> _What needs to be done_
Your answer should be the lines from the start of the records through the line with "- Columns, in", copied word for word.

> _Input data_

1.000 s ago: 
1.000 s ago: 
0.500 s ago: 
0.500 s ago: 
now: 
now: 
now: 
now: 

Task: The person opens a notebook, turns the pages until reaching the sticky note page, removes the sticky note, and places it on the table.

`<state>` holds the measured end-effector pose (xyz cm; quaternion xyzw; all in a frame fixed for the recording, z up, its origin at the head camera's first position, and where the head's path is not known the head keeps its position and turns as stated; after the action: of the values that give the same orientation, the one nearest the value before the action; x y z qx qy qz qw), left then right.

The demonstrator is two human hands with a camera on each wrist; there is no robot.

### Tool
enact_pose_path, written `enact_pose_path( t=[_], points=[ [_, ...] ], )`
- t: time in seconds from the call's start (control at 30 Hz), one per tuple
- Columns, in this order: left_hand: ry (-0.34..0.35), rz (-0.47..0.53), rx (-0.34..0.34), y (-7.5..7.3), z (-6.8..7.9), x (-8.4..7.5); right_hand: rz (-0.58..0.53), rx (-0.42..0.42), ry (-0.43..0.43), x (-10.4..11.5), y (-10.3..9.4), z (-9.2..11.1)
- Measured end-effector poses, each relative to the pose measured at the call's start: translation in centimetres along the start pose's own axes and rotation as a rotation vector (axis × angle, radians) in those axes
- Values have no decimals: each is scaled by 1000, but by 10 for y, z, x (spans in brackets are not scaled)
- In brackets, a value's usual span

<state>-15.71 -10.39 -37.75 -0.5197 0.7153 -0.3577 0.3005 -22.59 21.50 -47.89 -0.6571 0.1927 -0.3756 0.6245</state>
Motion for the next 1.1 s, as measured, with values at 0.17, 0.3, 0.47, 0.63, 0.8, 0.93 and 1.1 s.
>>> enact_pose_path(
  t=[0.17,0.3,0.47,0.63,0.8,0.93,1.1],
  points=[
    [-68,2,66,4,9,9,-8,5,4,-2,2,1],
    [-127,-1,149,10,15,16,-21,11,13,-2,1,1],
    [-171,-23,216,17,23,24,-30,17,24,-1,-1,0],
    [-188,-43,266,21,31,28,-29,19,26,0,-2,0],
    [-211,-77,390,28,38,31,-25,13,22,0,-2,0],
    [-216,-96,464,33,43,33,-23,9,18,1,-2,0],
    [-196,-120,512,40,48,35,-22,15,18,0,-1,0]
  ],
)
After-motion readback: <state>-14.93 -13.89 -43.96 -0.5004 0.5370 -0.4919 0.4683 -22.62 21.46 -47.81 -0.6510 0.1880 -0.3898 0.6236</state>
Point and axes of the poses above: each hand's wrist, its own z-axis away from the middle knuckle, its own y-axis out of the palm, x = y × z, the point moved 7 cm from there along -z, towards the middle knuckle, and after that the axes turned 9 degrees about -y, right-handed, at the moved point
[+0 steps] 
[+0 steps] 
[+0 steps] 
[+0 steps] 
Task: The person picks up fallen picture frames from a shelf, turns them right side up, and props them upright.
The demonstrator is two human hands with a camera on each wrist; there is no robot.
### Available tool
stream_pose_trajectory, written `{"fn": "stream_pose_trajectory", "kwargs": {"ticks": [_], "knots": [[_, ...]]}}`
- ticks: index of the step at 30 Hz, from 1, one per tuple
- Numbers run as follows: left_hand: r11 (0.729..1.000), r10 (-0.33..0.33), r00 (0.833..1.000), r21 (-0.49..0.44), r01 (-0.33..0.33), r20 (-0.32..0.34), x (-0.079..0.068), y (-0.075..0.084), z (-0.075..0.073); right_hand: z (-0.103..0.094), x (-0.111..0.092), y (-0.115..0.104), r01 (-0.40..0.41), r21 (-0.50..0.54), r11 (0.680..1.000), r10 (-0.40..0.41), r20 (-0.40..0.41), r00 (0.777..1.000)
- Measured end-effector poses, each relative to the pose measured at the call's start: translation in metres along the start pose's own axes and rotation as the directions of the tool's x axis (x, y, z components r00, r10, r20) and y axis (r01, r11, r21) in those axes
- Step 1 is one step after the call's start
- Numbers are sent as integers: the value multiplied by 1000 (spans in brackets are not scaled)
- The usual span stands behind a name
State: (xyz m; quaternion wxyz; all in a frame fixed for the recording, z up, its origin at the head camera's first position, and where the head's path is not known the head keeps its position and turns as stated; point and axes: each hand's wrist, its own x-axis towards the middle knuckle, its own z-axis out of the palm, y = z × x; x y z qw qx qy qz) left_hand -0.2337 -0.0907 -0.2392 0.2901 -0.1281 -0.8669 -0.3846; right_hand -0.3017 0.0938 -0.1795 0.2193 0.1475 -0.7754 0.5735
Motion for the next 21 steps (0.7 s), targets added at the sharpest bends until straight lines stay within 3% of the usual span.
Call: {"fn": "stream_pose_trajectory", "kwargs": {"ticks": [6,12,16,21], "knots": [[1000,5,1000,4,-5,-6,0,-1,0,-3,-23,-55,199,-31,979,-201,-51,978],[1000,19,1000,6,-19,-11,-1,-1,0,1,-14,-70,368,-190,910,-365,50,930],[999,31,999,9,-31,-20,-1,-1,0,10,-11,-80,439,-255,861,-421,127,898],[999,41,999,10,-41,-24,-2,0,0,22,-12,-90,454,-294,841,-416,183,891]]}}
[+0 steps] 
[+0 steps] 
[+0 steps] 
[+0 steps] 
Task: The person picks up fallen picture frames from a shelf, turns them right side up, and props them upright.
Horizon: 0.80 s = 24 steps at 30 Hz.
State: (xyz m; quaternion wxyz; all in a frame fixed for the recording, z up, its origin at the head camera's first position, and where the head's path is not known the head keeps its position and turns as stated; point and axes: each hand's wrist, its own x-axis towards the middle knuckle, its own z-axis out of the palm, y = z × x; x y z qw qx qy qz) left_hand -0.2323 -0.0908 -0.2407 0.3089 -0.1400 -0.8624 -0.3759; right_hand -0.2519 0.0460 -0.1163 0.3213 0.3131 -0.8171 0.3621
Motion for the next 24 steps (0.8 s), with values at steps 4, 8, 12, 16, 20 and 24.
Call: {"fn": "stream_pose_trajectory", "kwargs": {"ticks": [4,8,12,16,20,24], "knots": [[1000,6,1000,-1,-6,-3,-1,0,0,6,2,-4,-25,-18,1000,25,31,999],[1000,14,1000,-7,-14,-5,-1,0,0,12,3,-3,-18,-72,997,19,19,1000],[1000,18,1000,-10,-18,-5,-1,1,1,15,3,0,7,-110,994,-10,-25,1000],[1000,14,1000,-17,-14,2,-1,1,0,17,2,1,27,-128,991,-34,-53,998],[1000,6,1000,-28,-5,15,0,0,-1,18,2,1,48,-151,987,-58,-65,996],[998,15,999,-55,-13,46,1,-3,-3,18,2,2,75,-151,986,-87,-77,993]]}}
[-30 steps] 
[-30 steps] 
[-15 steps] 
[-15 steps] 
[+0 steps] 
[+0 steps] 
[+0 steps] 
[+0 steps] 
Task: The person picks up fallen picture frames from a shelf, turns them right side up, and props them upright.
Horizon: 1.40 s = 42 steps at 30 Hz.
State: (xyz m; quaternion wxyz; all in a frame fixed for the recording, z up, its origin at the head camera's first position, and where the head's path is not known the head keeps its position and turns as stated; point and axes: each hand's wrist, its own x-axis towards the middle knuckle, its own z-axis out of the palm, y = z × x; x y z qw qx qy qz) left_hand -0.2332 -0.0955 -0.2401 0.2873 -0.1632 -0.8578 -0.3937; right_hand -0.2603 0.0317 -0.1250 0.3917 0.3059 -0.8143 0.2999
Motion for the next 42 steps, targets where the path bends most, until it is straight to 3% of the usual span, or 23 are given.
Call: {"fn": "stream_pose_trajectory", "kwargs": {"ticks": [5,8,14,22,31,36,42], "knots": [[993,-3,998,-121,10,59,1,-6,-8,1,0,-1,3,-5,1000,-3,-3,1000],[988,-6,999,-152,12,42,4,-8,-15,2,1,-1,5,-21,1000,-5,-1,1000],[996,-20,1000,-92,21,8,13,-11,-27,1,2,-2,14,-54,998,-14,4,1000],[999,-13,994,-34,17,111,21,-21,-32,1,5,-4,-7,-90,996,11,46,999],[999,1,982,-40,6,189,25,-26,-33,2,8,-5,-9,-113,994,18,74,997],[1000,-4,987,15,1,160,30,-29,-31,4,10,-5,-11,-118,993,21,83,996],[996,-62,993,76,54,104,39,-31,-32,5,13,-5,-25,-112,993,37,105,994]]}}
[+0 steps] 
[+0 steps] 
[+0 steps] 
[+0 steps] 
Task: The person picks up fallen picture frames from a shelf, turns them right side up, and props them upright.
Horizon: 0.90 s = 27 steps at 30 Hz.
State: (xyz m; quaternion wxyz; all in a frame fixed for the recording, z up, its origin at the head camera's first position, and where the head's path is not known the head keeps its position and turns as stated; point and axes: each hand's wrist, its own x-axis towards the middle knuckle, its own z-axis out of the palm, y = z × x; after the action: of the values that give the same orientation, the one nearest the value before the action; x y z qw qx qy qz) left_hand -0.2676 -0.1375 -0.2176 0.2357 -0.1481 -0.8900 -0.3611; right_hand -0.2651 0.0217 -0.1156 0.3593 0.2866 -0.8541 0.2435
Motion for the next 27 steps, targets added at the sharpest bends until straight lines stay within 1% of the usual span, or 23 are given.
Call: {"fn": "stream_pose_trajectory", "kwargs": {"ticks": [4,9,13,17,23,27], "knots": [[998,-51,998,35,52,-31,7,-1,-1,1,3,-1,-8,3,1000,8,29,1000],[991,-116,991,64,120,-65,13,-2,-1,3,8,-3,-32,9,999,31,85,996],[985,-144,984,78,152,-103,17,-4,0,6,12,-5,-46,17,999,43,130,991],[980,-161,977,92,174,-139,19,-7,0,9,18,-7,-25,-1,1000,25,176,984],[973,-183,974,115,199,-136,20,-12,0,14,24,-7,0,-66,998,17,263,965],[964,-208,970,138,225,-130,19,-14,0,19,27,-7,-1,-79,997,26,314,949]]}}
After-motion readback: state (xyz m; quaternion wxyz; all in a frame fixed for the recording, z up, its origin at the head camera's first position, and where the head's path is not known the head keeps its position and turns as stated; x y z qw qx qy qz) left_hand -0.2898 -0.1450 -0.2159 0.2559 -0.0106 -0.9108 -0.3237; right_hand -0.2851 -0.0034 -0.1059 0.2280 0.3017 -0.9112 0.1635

> _Worked solution_
1.000 s ago: 
1.000 s ago: 
0.500 s ago: 
0.500 s ago: 
now: 
now: 
now: 
now: 

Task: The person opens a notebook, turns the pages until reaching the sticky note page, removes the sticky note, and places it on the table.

`<state>` holds the measured end-effector pose (xyz cm; quaternion xyzw; all in a frame fixed for the recording, z up, its origin at the head camera's first position, and where the head's path is not known the head keeps its position and turns as stated; after the action: of the values that give the same orientation, the one nearest the value before the action; x y z qx qy qz qw), left then right.

The demonstrator is two human hands with a camera on each wrist; there is no robot.

### Tool
enact_pose_path, written `enact_pose_path( t=[_], points=[ [_, ...] ], )`
- t: time in seconds from the call's start (control at 30 Hz), one per tuple
- Columns, in this order: left_hand: ry (-0.34..0.35), rz (-0.47..0.53), rx (-0.34..0.34), y (-7.5..7.3), z (-6.8..7.9), x (-8.4..7.5); right_hand: rz (-0.58..0.53), rx (-0.42..0.42), ry (-0.43..0.43), x (-10.4..11.5), y (-10.3..9.4), z (-9.2..11.1)

Now the exercise is finished.